▶ _DATASET SECTION_
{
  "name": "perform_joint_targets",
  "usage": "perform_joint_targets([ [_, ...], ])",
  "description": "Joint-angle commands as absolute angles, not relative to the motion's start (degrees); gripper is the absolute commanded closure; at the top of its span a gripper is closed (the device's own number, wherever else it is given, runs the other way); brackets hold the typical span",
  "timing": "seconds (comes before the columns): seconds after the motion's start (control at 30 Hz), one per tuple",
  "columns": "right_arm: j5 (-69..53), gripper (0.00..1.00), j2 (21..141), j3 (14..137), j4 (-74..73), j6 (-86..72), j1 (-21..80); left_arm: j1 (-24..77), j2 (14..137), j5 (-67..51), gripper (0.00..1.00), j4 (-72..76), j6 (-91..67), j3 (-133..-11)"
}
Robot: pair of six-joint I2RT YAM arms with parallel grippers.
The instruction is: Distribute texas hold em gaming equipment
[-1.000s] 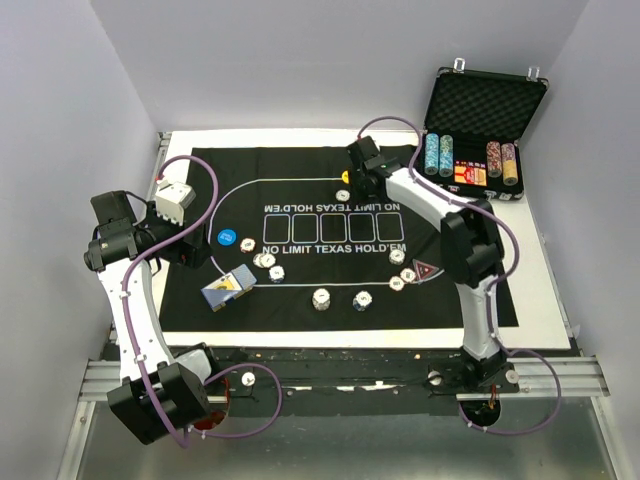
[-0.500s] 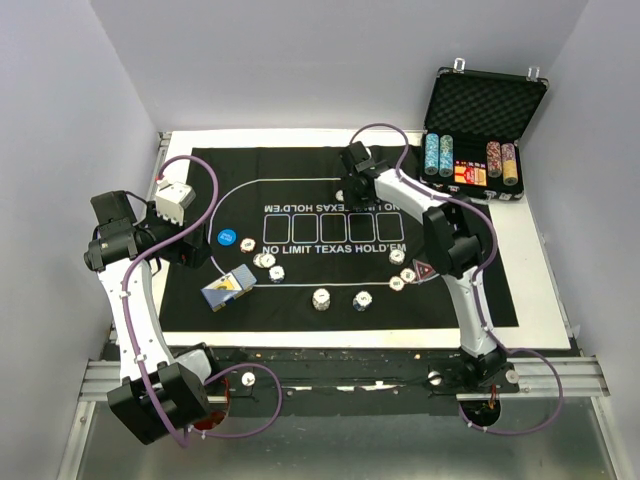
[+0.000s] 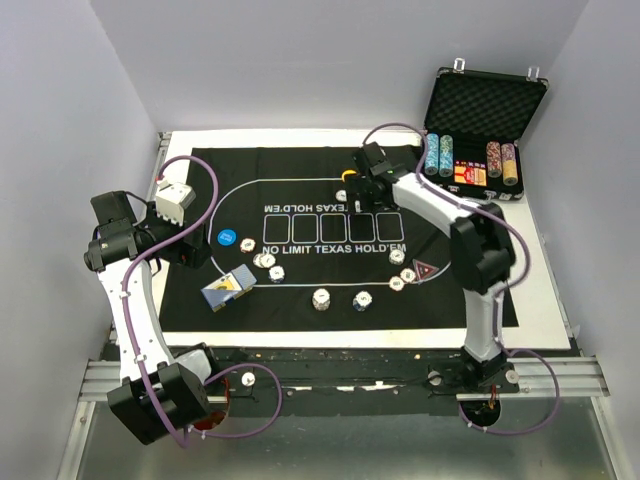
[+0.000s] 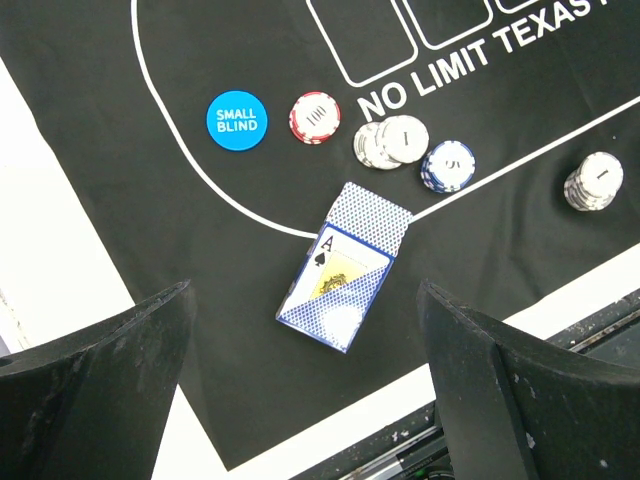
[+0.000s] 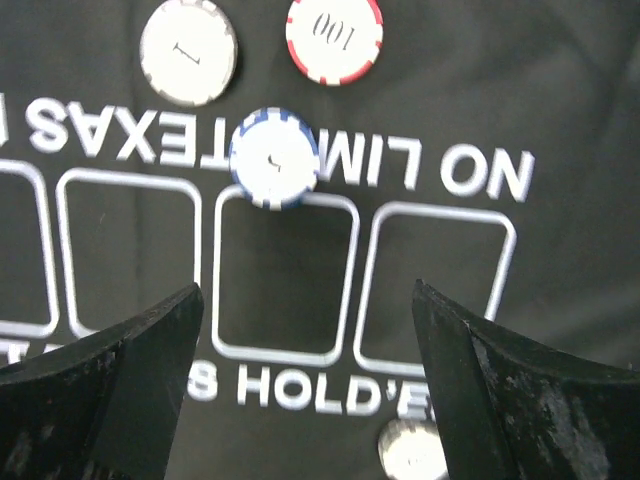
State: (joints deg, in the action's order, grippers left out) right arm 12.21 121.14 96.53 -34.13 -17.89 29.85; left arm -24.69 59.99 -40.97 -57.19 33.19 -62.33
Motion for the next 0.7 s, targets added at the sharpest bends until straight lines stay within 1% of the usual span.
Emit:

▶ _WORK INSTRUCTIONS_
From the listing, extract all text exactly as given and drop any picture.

▶ _ANSWER SPACE_
{
  "name": "perform_joint_targets",
  "usage": "perform_joint_targets([ [_, ...], ])",
  "description": "Joint-angle commands as absolute angles, not relative to the motion's start (degrees); gripper is the absolute commanded closure; at the top of its span a gripper is closed (the device's own number, wherever else it is given, runs the other way); brackets hold the typical span",
  "timing": "seconds (comes before the columns): seconds after the motion's start (control at 30 Hz), one per tuple",
  "columns": "right_arm: j5 (-69..53), gripper (0.00..1.00), j2 (21..141), j3 (14..137), j4 (-74..73), j6 (-86..72), j1 (-21..80); left_arm: j1 (-24..77), j2 (14..137), j5 (-67..51), gripper (0.00..1.00), j4 (-72..76), j6 (-91..67), j3 (-133..-11)"
}
Robot: pair of six-joint I2RT YAM arms with parallel grippers.
The instruction is: Distribute texas hold em gaming equipment
[-1.000s] 
[-0.500s] 
[+0.000s] 
[+0.000s] 
[+0.000s] 
State: (joints deg, in the action's order, grippers left out) right arm 12.21 121.14 96.53 -34.13 -17.89 29.85; left arm -24.69 59.99 -40.97 -57.19 33.19 -62.33
Motion for the next 0.7 s, targets added at the sharpest bends until straight lines stay within 1% of the usual span.
Emit:

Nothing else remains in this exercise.